The client sought to transition to a more cost-effective monitoring provider while also unifying metrics and reporting platforms across their organisation. The migration had to be completed by a strict deadline, adding significant time pressure to the project. Furthermore, the client faced inconsistency in how their teams approached telemetry, leading to fragmented monitoring practices. For this reason, the client needed to establish standardised telemetry guidelines that all teams would be required to adopt.
We developed a comprehensive migration plan to meet the client’s deadline and unify their monitoring metrics. By understanding the client’s requirements, we not only facilitated a smooth transition but also enhanced the system for improved troubleshooting. Our approach involved refining the metrics during migration to ensure they were more relevant and actionable across the client’s services.
Our process began with identifying the migration scope, including dashboards, alerts, and compliance needs. We then used a single service as a testbed, where we reviewed and optimised metrics, implemented standardised dashboards, and created reusable templates. This approach was replicated across all services, supported by custom scripts to simplify metric exports. Finally, we integrated Datadog Agents for system monitoring and successfully decommissioned the old monitoring solution.

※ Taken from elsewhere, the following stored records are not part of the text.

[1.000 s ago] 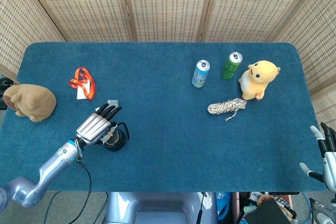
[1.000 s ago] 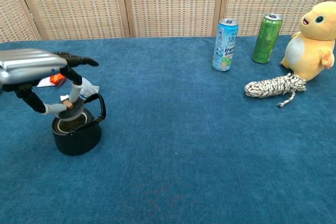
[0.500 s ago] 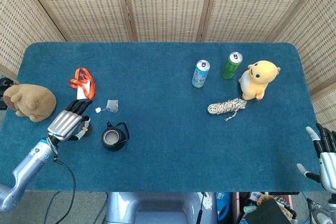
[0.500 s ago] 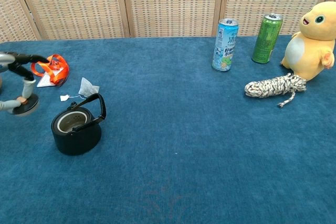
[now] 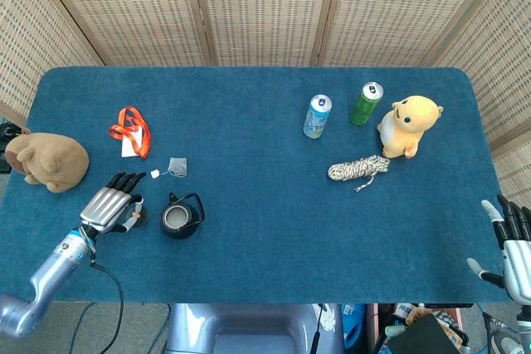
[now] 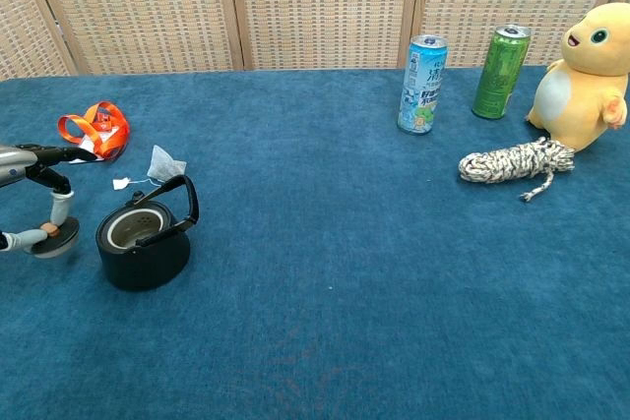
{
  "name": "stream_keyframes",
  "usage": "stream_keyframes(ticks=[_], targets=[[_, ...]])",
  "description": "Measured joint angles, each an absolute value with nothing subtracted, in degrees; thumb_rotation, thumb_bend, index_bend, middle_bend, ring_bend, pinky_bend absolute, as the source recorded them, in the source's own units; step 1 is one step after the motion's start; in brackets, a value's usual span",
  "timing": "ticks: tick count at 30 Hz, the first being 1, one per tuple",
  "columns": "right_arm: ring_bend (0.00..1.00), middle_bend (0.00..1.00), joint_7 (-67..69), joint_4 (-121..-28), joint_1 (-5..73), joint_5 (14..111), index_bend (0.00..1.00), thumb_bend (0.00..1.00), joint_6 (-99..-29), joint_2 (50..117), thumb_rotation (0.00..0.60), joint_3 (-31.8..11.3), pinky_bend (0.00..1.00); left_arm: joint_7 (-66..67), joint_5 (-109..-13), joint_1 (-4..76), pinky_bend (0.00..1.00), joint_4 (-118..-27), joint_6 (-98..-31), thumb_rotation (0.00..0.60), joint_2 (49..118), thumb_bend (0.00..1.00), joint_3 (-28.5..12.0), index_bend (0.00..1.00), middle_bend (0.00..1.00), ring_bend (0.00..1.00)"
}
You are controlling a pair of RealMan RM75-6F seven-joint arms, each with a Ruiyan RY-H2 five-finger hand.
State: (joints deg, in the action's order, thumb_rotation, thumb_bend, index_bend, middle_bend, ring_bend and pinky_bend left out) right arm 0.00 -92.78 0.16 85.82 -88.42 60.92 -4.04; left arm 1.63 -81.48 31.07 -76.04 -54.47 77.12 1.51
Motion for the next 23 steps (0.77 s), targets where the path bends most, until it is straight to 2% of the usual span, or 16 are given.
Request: stream_keyframes(ticks=[2, 7, 10, 16, 23], targets=[[0.0, 0.0, 0.0, -92.9, 0.1, 86.0, 0.0, 0.0, -88.5, 60.9, 0.6, -4.0, 0.0, 2.1, -81.9, 30.8, 0.0, -77.5, -55.6, 0.6, 76.3, 0.37, 1.4, 0.01, 0.0, 0.0], [0.0, 0.0, -0.1, -93.2, 0.0, 86.5, 0.0, 0.0, -89.0, 60.8, 0.6, -3.8, 0.0, 2.4, -83.2, 29.5, 0.0, -82.2, -60.5, 0.6, 73.1, 0.37, 1.0, 0.0, 0.0, 0.0], [0.0, 0.0, 0.0, -93.4, -0.1, 86.8, 0.0, 0.0, -89.3, 60.7, 0.6, -3.7, 0.0, 2.2, -84.0, 27.8, 0.0, -84.8, -64.9, 0.6, 71.0, 0.32, 0.6, 0.0, 0.0, 0.0], [0.0, 0.0, 0.3, -93.7, -0.3, 87.3, 0.0, 0.0, -89.8, 60.6, 0.6, -3.7, 0.0, 4.1, -84.1, 21.9, 0.0, -89.6, -76.2, 0.6, 68.2, 0.19, 0.2, 0.0, 0.0, 0.0], [0.0, 0.0, 0.4, -93.2, -0.2, 86.6, 0.0, 0.0, -89.5, 60.6, 0.6, -3.9, 0.0, 13.3, -83.0, 9.8, 0.0, -98.9, -90.8, 0.6, 66.2, 0.19, 1.5, 0.0, 0.0, 0.0]])
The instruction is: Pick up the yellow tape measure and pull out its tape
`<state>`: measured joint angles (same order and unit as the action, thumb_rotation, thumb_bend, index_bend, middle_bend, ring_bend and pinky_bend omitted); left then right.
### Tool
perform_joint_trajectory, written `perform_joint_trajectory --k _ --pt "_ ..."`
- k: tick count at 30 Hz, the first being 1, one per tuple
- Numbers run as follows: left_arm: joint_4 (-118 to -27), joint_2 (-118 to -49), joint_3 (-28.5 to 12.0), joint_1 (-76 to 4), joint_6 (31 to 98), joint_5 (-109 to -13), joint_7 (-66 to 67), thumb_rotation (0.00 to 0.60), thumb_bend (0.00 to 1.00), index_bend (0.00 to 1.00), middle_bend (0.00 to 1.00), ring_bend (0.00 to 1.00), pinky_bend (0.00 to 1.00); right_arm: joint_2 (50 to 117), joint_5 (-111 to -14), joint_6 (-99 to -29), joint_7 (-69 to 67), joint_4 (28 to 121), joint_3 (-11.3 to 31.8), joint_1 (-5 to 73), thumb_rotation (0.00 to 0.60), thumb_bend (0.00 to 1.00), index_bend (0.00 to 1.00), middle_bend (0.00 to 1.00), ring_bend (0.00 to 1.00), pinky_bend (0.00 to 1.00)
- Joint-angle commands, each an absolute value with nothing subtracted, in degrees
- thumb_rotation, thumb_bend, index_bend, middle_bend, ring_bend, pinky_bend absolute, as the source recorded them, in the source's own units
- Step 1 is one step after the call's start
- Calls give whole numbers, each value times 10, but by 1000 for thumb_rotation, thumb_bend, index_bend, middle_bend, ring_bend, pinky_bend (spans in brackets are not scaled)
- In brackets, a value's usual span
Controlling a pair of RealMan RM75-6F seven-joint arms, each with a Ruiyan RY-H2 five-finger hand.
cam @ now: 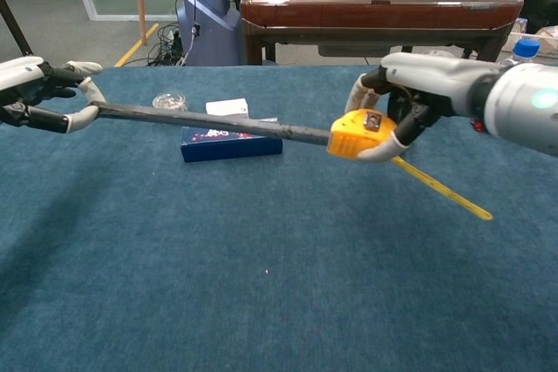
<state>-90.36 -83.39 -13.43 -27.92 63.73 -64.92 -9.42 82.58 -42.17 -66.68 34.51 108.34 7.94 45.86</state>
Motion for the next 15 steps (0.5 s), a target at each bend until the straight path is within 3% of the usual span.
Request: perform_joint_trajectory --k 1,7,15 --pt "-908 -832 -133 -276 641 -652 -92 600 478 492 19 0 0 794 -451 -678 324 1106 53 430 600 792 655 648 566 370" --pt "-918 -826 -130 -269 647 -655 -91 600 478 492 19 0 0 749 -496 -696 290 1129 20 384 600 793 654 648 566 370" --pt "-919 -823 -131 -265 644 -648 -88 600 477 491 19 0 0 728 -519 -691 271 1132 12 360 600 793 655 649 568 370"
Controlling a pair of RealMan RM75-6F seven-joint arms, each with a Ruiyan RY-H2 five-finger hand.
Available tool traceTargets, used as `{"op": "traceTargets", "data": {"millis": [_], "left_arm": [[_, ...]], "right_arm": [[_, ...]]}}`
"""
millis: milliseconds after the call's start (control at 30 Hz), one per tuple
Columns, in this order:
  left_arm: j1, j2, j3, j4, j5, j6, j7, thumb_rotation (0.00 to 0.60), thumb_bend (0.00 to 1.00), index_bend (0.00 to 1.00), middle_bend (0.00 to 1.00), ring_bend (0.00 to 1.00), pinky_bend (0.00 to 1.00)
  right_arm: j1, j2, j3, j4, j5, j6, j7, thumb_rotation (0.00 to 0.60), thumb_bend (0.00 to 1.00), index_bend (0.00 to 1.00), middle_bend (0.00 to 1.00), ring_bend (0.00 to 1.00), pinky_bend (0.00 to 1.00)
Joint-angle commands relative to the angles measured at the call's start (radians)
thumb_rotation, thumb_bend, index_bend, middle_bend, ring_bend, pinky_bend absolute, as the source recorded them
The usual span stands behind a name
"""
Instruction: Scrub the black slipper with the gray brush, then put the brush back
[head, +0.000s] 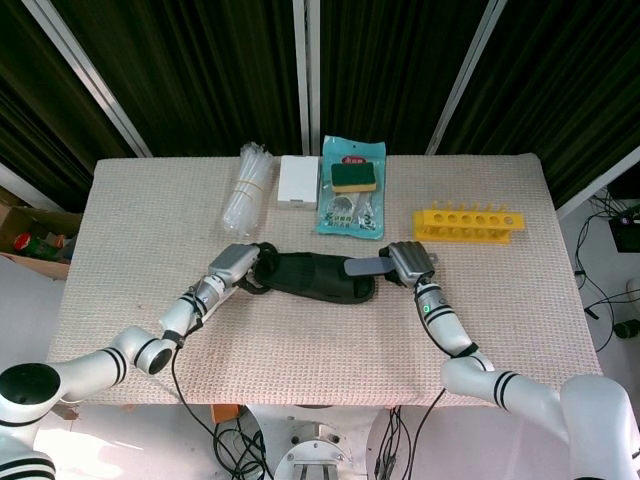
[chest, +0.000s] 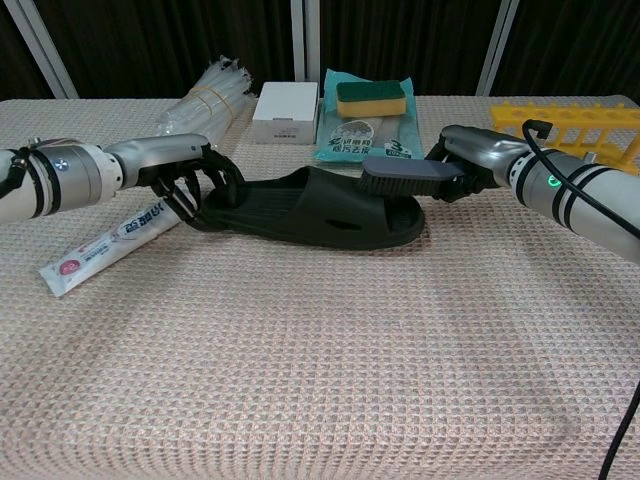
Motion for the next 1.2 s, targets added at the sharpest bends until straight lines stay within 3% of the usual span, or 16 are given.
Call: {"op": "traceTargets", "data": {"millis": [33,233,433,900,1200], "left_arm": [[-0.004,0.004,0.002,-0.001,0.008,-0.011,-0.021,0.6,0.51,0.49,0.48,0.37,0.47],[-0.013,0.019,-0.008,-0.029,0.008,-0.058,-0.129,0.6,0.53,0.49,0.48,0.37,0.47],[-0.018,0.019,0.005,-0.004,0.049,-0.073,-0.226,0.6,0.54,0.49,0.49,0.38,0.47],[-0.031,0.022,0.03,0.016,0.1,-0.066,-0.32,0.6,0.54,0.5,0.49,0.38,0.47],[-0.047,0.023,0.038,0.023,0.112,-0.075,-0.36,0.6,0.55,0.5,0.49,0.38,0.47]], "right_arm": [[-0.001,0.009,0.004,-0.011,-0.007,0.001,0.022,0.6,1.0,1.0,1.0,1.0,1.0],[0.025,0.007,0.034,-0.051,-0.017,-0.014,0.074,0.6,1.0,1.0,1.0,1.0,1.0],[0.063,0.006,0.047,-0.075,0.02,-0.05,0.047,0.6,1.0,1.0,1.0,1.0,1.0],[0.06,0.107,0.005,-0.144,0.153,-0.063,-0.085,0.6,1.0,1.0,1.0,1.0,1.0],[0.098,0.083,0.01,-0.145,0.183,-0.074,-0.096,0.6,1.0,1.0,1.0,1.0,1.0]]}}
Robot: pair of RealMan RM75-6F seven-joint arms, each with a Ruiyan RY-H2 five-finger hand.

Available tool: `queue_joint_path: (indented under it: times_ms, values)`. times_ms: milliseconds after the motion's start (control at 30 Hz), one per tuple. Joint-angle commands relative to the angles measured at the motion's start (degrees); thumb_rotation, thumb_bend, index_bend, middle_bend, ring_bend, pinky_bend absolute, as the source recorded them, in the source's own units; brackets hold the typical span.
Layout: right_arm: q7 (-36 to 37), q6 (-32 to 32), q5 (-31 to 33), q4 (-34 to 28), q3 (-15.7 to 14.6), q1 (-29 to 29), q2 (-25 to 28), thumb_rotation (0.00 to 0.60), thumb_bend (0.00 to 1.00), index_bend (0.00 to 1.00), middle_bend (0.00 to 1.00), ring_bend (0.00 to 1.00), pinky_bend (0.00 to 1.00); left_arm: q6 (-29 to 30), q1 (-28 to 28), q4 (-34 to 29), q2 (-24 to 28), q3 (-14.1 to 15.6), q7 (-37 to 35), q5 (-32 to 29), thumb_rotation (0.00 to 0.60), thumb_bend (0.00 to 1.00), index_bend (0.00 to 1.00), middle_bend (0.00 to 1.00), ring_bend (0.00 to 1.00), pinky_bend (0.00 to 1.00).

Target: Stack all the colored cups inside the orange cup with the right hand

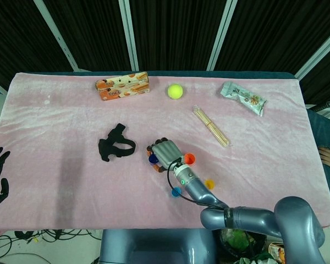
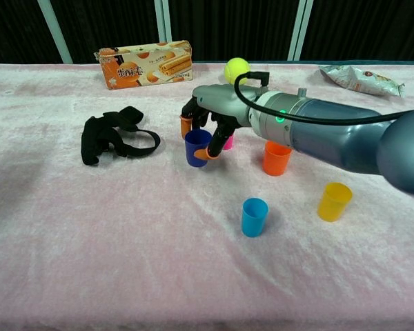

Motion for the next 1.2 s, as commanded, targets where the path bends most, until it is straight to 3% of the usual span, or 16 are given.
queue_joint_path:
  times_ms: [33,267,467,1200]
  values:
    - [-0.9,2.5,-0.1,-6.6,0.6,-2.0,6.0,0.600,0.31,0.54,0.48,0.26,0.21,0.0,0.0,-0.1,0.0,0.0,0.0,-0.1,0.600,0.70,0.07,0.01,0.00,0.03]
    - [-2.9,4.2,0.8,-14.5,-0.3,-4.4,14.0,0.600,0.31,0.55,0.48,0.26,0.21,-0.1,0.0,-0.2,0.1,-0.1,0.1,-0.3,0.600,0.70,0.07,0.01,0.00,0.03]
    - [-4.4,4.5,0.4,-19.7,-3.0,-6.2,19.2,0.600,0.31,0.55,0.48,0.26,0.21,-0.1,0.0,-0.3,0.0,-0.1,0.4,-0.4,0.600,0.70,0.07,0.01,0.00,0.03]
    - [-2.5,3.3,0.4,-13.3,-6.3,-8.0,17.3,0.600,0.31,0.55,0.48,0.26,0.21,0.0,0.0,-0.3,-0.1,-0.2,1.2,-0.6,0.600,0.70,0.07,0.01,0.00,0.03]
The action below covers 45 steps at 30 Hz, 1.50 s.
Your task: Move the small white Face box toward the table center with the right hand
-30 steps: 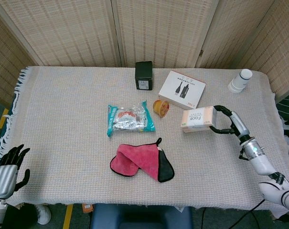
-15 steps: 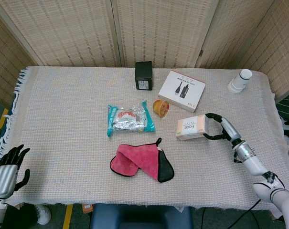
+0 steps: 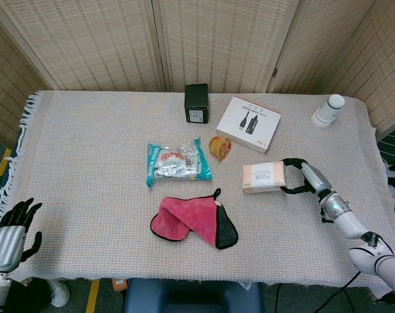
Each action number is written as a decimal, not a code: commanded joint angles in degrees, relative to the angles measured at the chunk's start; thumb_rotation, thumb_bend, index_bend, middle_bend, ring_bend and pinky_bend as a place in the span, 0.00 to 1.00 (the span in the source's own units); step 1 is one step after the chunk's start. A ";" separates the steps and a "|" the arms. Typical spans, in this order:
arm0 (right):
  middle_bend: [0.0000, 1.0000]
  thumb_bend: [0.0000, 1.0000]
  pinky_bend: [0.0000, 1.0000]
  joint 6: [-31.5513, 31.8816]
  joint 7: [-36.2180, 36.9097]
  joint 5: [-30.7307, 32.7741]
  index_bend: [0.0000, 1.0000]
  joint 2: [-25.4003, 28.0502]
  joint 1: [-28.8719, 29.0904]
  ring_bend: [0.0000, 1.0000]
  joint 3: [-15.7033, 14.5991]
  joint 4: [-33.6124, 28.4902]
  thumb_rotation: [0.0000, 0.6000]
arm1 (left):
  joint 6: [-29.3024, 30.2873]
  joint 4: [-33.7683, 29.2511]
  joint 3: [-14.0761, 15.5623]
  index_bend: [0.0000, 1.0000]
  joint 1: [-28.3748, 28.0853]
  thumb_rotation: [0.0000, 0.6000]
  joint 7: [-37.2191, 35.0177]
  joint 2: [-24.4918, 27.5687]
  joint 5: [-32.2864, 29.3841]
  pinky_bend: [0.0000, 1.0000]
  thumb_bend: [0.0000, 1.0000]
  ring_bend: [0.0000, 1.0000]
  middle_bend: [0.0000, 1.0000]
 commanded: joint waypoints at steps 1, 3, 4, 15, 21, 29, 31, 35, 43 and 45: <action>0.42 0.38 0.00 -3.88 -7.91 3.63 0.33 2.32 0.36 0.16 1.21 -4.51 1.00 | 0.06 -0.02 0.02 0.12 0.02 1.00 0.04 0.00 0.05 0.13 0.51 0.00 0.00; 0.36 0.34 0.00 -5.17 -10.67 4.76 0.25 2.95 0.42 0.12 1.45 -5.97 1.00 | 0.09 -0.05 0.06 0.12 0.03 1.00 0.10 -0.02 0.15 0.13 0.51 0.00 0.00; 0.32 0.31 0.00 -5.75 -12.31 5.43 0.22 3.31 0.44 0.09 1.67 -6.86 1.00 | 0.10 -0.09 0.08 0.12 0.03 1.00 0.16 -0.02 0.17 0.13 0.51 0.00 0.00; 0.06 0.20 0.00 -10.96 -21.20 10.08 0.01 5.83 0.95 0.00 2.96 -12.34 1.00 | 0.06 -0.14 0.16 0.12 0.02 1.00 0.57 -0.12 0.19 0.13 0.51 0.00 0.00; 0.00 0.19 0.00 -12.26 -25.12 11.44 0.00 8.01 1.10 0.00 3.45 -15.92 1.00 | -0.08 -0.16 0.22 0.12 -0.02 1.00 0.80 -0.17 0.15 0.13 0.51 0.00 0.00; 0.00 0.16 0.00 -1.78 -38.44 12.48 0.00 21.17 -4.29 0.00 3.21 -36.79 1.00 | -0.13 -0.03 0.09 0.12 -0.07 1.00 0.08 -0.05 0.07 0.13 0.51 0.00 0.00; 0.00 0.16 0.00 7.97 -44.34 11.66 0.00 24.53 -9.07 0.00 2.82 -44.68 1.00 | -0.15 0.09 0.07 0.12 -0.07 1.00 -0.18 -0.01 0.07 0.13 0.51 0.00 0.00; 0.00 0.16 0.00 22.82 -60.12 9.22 0.00 27.50 -17.73 0.00 -0.46 -55.46 1.00 | -0.35 0.16 0.02 0.12 -0.13 1.00 -0.50 0.05 -0.12 0.13 0.51 0.00 0.00; 0.00 0.16 0.00 31.66 -81.30 10.58 0.00 27.36 -27.57 0.00 -6.77 -60.25 1.00 | -0.54 0.30 0.10 0.12 -0.23 1.00 -0.60 -0.08 -0.04 0.13 0.51 0.00 0.00; 0.00 0.16 0.00 32.22 -81.36 10.78 0.00 26.70 -28.85 0.00 -7.26 -59.37 1.00 | -0.71 0.43 0.04 0.12 -0.28 1.00 -0.64 -0.13 -0.26 0.13 0.51 0.00 0.00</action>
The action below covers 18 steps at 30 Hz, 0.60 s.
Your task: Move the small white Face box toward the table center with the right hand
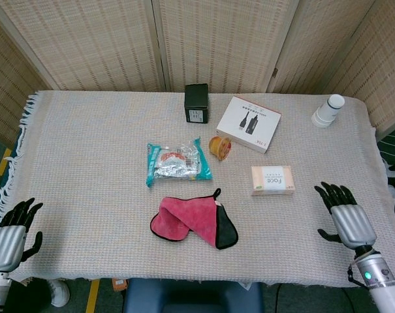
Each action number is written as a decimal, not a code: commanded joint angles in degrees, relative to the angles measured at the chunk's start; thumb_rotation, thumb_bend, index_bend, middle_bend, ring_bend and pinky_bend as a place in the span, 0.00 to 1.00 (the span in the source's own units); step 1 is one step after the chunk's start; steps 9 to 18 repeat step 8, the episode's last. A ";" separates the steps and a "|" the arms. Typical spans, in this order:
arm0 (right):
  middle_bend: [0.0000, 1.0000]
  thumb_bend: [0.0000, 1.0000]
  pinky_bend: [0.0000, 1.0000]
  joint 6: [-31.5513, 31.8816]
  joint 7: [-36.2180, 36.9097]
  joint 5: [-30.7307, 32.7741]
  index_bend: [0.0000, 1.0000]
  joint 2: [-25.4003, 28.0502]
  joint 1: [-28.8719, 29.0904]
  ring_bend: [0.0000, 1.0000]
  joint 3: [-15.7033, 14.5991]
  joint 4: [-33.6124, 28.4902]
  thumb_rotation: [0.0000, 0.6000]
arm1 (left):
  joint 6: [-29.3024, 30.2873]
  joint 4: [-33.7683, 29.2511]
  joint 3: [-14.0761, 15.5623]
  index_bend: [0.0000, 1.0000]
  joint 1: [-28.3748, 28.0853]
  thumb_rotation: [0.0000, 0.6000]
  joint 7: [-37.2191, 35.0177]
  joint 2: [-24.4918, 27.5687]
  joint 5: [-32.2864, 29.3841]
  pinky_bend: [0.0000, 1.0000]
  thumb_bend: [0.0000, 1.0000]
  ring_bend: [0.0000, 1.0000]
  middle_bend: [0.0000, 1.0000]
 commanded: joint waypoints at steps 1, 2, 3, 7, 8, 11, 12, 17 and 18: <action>0.00 0.16 0.00 5.71 -5.01 0.06 0.00 0.24 -6.81 0.00 -3.56 -1.69 1.00 | -0.24 0.18 -0.09 0.12 -0.08 1.00 -0.07 -0.08 -0.32 0.13 0.51 0.00 0.00; 0.00 0.16 0.00 6.00 -4.43 0.12 0.00 -0.10 -7.25 0.00 -3.45 -0.70 1.00 | -0.33 0.28 -0.16 0.12 -0.12 1.00 -0.10 -0.12 -0.46 0.13 0.51 0.00 0.00; 0.00 0.16 0.00 6.21 -3.90 0.44 0.00 -0.40 -7.64 0.00 -3.21 0.27 1.00 | -0.38 0.34 -0.21 0.12 -0.16 1.00 -0.13 -0.16 -0.53 0.13 0.51 0.00 0.00; 0.00 0.16 0.00 6.71 -1.80 1.58 0.00 -1.71 -8.71 0.00 -1.86 4.34 1.00 | -0.30 0.65 -0.38 0.12 -0.18 1.00 -0.24 -0.31 -0.72 0.13 0.51 0.00 0.00; 0.00 0.16 0.00 6.78 -1.08 1.64 0.00 -2.03 -8.92 0.00 -1.50 5.40 1.00 | -0.29 0.78 -0.44 0.12 -0.19 1.00 -0.24 -0.37 -0.83 0.13 0.51 0.00 0.00; 0.00 0.16 0.00 6.78 -1.08 1.64 0.00 -2.03 -8.92 0.00 -1.50 5.40 1.00 | -0.29 0.78 -0.44 0.12 -0.19 1.00 -0.24 -0.37 -0.83 0.13 0.51 0.00 0.00; 0.00 0.16 0.00 6.78 -1.08 1.64 0.00 -2.03 -8.92 0.00 -1.50 5.40 1.00 | -0.29 0.78 -0.44 0.12 -0.19 1.00 -0.24 -0.37 -0.83 0.13 0.51 0.00 0.00; 0.00 0.16 0.00 6.78 -1.08 1.64 0.00 -2.03 -8.92 0.00 -1.50 5.40 1.00 | -0.29 0.78 -0.44 0.12 -0.19 1.00 -0.24 -0.37 -0.83 0.13 0.51 0.00 0.00; 0.00 0.16 0.00 6.78 -1.08 1.64 0.00 -2.03 -8.92 0.00 -1.50 5.40 1.00 | -0.29 0.78 -0.44 0.12 -0.19 1.00 -0.24 -0.37 -0.83 0.13 0.51 0.00 0.00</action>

The project resulted in a unified metric solution with accurate alerting and increased visibility into service performance, even outside target teams. By using standardised metrics and Datadog’s Universal Service Metrics, the client achieved better correlation between metrics across services through tag standardisation. The cross-team adoption of standardised PowerPacks and dashboards enhanced collaboration and efficiency. The new solution proved three times more cost-effective than the previous one – reducing monthly costs by approximately $100k for log optimization alone – offering a significantly improved experience. Additionally, the migration paved the way for an SRE initiative, and led to the implementation of standardised telemetry guidelines that all teams were required to adopt.